銘文の「南無阿弥陀仏」は真教上人の直筆である
        
  上部銘文   
         下部銘文       
                                                                                            
他阿真教座像の頭部内には、上部に「南無阿弥陀仏」、下部に「文保(ぶんぽう)二年二月十三日 干時御歳(ときにおんとし) 八十二」の銘文がある。私は、この具体的な日付がいつを指すのかが、ずっと気になっていたが、最近この答えは単純明快であることに気が付いた。

 結論を先に言えば、2月13日は 上部の銘文「南無阿弥陀仏」が真教上人ご自身によって書かれた日 である。

 銘文の2月13日が製作時期と関係するならば、製作開始日か完成日以外には考えにくい。しかし、像内の銘文は完成してからでは書けないし、お像が完成する直前に、わざわざ遡って製作開始日を銘文にするのも不自然である。仮にそうだとしても、それならば銘文は別の文言(もんごん)になるはずだ。したがって、下部に書かれた銘文は、お像に対するものではなく、お名号(南無阿弥陀仏)に対して書かれたとすればすっきり説明できる。
 上の写真は真教座像の頭部内の銘文だが、上部と下部の筆跡の違いは明らかで、それぞれを別の人間が書いたと考えるべきだ。そして、もし上部のお名号を他阿上人以外の人、例えば弟子が書いたとするならば、下部を別人が書く理由はなくなり、筆跡は同じになるはずだ。だから、お名号は真教上人自身がお書きになり、日付は弟子が書いたとするのが自然で、だからこそ「御歳」と敬語を使ったと考えられる。
 下部が、いかにも書き慣れた滑らかな字体であるのに対し、上部のお名号は、しっかりと書かれてはいるものの、字体に乱れがある。この乱れは、真教上人の個性によるというよりも、晩年に中風を患われたことに起因する、と考えれば十分に納得できる。
 時宗教団には、帰命戒(きみょうかい)または知識帰命(ちしききみょう)と呼ばれる戒律がある。

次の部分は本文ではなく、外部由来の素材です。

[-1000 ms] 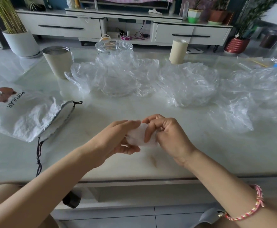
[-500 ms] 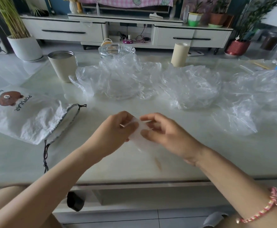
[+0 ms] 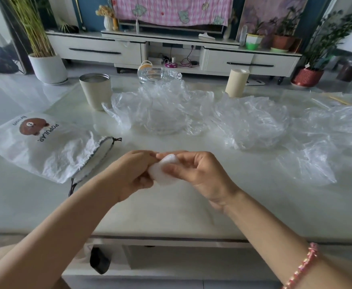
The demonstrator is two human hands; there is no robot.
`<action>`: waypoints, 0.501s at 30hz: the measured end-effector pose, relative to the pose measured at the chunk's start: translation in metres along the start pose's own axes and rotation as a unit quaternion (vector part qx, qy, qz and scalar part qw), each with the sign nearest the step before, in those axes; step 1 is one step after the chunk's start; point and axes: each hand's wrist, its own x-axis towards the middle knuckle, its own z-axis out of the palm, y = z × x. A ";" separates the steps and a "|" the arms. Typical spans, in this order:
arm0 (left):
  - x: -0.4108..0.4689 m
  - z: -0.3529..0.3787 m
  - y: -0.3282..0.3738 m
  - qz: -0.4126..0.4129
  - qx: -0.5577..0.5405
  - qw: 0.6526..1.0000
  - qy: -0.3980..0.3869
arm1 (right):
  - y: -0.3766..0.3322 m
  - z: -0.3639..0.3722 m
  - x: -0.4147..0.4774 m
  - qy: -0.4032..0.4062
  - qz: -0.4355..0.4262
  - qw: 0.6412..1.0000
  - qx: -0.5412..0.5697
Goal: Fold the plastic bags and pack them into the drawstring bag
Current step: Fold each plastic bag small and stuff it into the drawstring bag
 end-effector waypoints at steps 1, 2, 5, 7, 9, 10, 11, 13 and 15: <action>0.000 -0.008 -0.003 0.094 0.139 0.983 0.074 | 0.000 0.004 0.003 0.017 0.004 1.000 0.016; -0.001 -0.015 -0.007 0.192 0.283 0.925 0.164 | 0.002 0.008 0.006 0.034 0.007 0.999 0.014; -0.001 -0.048 -0.011 0.251 0.506 0.776 0.282 | 0.007 0.019 0.018 0.057 0.017 0.998 -0.038; 0.006 -0.068 -0.021 0.142 0.556 0.775 0.265 | 0.013 0.024 0.023 0.046 0.034 0.997 -0.044; 0.012 -0.088 -0.036 0.074 0.579 0.774 0.244 | 0.018 0.033 0.028 0.029 0.028 0.998 -0.055; 0.014 -0.096 -0.042 0.074 0.581 0.774 0.242 | 0.020 0.037 0.031 0.028 0.011 0.996 -0.086; 0.014 -0.102 -0.047 0.085 0.583 0.771 0.242 | 0.022 0.042 0.033 0.035 -0.012 0.992 -0.124; 0.012 -0.109 -0.052 0.112 0.584 0.766 0.246 | 0.023 0.050 0.036 0.057 -0.051 0.984 -0.158; 0.008 -0.116 -0.055 0.142 0.574 0.764 0.259 | 0.025 0.059 0.038 0.078 -0.062 0.986 -0.134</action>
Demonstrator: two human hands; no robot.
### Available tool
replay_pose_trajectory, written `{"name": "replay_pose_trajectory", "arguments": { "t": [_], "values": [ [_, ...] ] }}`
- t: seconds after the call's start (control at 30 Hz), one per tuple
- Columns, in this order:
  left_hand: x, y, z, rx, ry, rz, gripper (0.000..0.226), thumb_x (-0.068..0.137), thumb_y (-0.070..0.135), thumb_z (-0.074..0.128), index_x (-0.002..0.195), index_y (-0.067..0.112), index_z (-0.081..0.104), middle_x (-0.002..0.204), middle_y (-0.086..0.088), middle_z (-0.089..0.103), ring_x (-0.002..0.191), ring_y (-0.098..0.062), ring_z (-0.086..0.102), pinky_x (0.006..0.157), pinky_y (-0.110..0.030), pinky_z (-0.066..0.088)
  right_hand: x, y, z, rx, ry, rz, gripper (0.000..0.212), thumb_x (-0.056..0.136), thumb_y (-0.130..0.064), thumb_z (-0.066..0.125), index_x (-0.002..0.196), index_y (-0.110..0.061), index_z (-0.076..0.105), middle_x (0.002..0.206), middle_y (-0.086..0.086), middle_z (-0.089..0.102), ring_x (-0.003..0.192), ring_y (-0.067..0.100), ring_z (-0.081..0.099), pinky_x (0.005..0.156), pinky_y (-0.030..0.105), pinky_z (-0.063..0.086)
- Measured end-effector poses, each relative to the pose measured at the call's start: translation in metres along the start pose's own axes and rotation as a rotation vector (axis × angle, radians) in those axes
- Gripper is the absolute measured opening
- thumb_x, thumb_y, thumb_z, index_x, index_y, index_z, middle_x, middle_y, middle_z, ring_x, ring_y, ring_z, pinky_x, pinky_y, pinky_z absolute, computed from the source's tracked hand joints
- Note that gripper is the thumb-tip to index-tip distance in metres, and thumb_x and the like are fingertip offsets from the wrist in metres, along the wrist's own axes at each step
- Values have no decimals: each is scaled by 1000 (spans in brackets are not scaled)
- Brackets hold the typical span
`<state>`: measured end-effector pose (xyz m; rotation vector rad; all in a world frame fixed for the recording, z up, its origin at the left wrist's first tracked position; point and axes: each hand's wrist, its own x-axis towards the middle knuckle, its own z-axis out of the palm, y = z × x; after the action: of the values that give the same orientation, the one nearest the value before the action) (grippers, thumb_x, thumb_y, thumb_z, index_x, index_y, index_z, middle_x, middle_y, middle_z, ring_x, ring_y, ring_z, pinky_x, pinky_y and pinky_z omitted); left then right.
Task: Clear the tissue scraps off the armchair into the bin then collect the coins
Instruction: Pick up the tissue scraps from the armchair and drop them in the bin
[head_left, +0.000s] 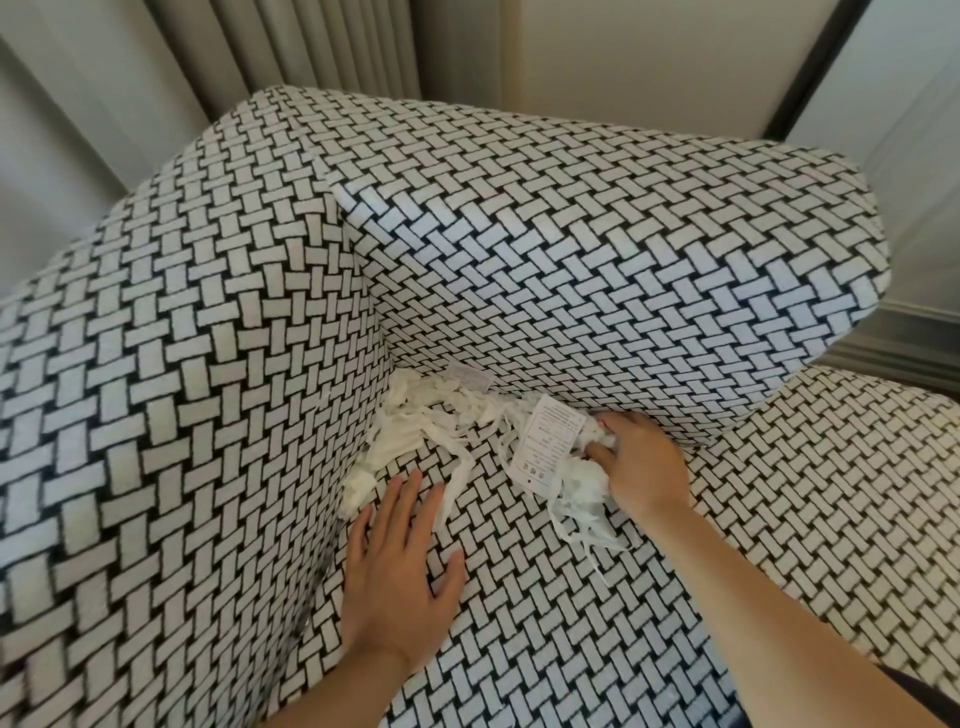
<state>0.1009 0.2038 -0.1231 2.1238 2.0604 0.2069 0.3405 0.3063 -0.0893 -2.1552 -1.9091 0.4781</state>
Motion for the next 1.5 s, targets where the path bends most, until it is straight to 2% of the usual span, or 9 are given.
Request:
{"name": "replay_pose_trajectory", "arguments": {
  "t": [0.1, 0.4, 0.57, 0.7, 0.87, 0.97, 1.07, 1.27, 1.5],
  "values": [
    [0, 1, -1, -2, -1, 2, 66, 88, 52, 31, 148, 29, 17, 156, 5, 16, 144, -11, 8, 115, -36, 1, 0, -5, 3, -49, 116, -27, 21, 88, -24, 62, 109, -20, 66, 89, 2, 63, 79, 18, 58, 60, 28, 46],
    [0, -1, -1, -66, 7, -3, 64, 88, 51, 31, 147, 29, 21, 156, 8, 16, 144, -8, 6, 115, -38, 6, -5, -9, 5, 43, 362, -283, 16, 67, 1, 75, 78, -10, 72, 65, 0, 59, 57, 13, 49, 45, 18, 35],
    [-1, -1, -1, -51, 14, 4, 64, 89, 51, 30, 148, 29, 19, 156, 8, 17, 144, -8, 6, 116, -34, 1, -16, -27, -24, -234, 179, -395, 26, 70, -26, 79, 93, -16, 74, 84, 0, 70, 85, 18, 61, 80, 35, 51],
    [-1, 0, -1, -44, 6, 5, 64, 89, 52, 29, 147, 29, 20, 156, 7, 15, 144, -8, 4, 116, -34, 0, -26, -36, -43, -360, -195, -328, 58, 78, -66, 54, 125, -31, 57, 127, -8, 54, 124, 18, 42, 109, 42, 28],
    [0, 2, -1, -30, 0, -1, 64, 89, 52, 30, 147, 28, 22, 156, 7, 16, 144, -9, 5, 116, -35, 0, -19, -32, -71, 76, -302, -127, 52, 85, -67, 39, 116, -29, 57, 94, -6, 69, 68, 1, 64, 65, 26, 55],
    [1, -1, 0, -31, -4, -3, 64, 89, 51, 31, 147, 28, 20, 156, 6, 16, 144, -10, 6, 115, -37, 4, -9, -42, -68, 325, -235, -62, 48, 96, -53, 32, 122, -23, 59, 108, 15, 69, 94, 28, 68, 84, 45, 55],
    [0, 0, 1, -29, -12, 0, 65, 88, 52, 32, 148, 29, 18, 156, 6, 16, 145, -11, 7, 114, -40, 7, -4, -54, -41, 357, -375, -70, 45, 99, -48, 31, 137, -29, 46, 136, 5, 55, 116, 35, 56, 94, 41, 49],
    [0, 1, -1, -29, -4, 2, 65, 87, 50, 34, 147, 28, 20, 155, 5, 19, 144, -12, 9, 114, -40, 8, 21, -67, -7, 164, -430, -66, 47, 97, -46, 36, 143, -37, 33, 138, -2, 52, 73, 9, 59, 78, 28, 50],
    [-1, 0, 1, -42, 0, -2, 65, 87, 50, 32, 147, 29, 14, 156, 5, 18, 144, -11, 9, 113, -40, 10, 30, -83, 15, -107, -305, 67, 56, 87, -56, 52, 137, -33, 40, 134, 8, 54, 123, 32, 49, 105, 55, 33]
  ]
}}
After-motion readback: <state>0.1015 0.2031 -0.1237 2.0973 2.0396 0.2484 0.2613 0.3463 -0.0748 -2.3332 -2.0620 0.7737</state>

その基本は、知識すなわち遊行上人は阿弥陀仏の使者であり、同時に代理人であるから、知識には絶対的に服従しなければならない、と言うものである。
 この基本を定めたのは、教団設立者の真教上人で、とかく人間は弱いもので、入団を許された時衆といえども、当初の信仰心を保ち続けることは難しいので、阿弥陀仏の代理人の知識と直(じか)に約束することで、信仰心を長きにわたって保つ、事を目的に定めたといわれる。
 帰命戒は、現在の時宗教団にも形ばかりは引き継がれているが、教団設立当時は、今よりもはるかに重い実質を持っていたはずだ。しかしその時代には、誰でもが知識と直接会って帰命戒を受けられたわけではないので、その代案として造られたのが、阿弥陀仏の代理人(知識)の代理としてのお像で、そうすれば、直接知識に会わずとも、お像の前で帰命戒を受けることが出来る。この考えにたてば、お像は複数造ることが企画されたはずで、わが蓮台寺の真教座像も、そのうちの1つだったと考えられる。このお像は、右顔面の中風跡までもリアルに表現されているが、これは真教上人の代理であるからには、「うり二つ」でなければならない必然性があったからではないか。更に、そのような意味のお像であるには、姿形(すがたかたち)が似ているだけではダメで、真教上人ご自身の御名号が必要不可欠で、それが頭部内のお名号になった、というのが私の考えである。
 このように、真教座像は純粋かつ篤き信仰のために造られたのだが、お像を「文化財」としてしか見ることの出来なかった私には、どうしても「銘文」の意味が判らなかった。しかしやっと、「帰命戒を授けるための知識の代理」の考えにたどり着き、全ての疑問が氷解した。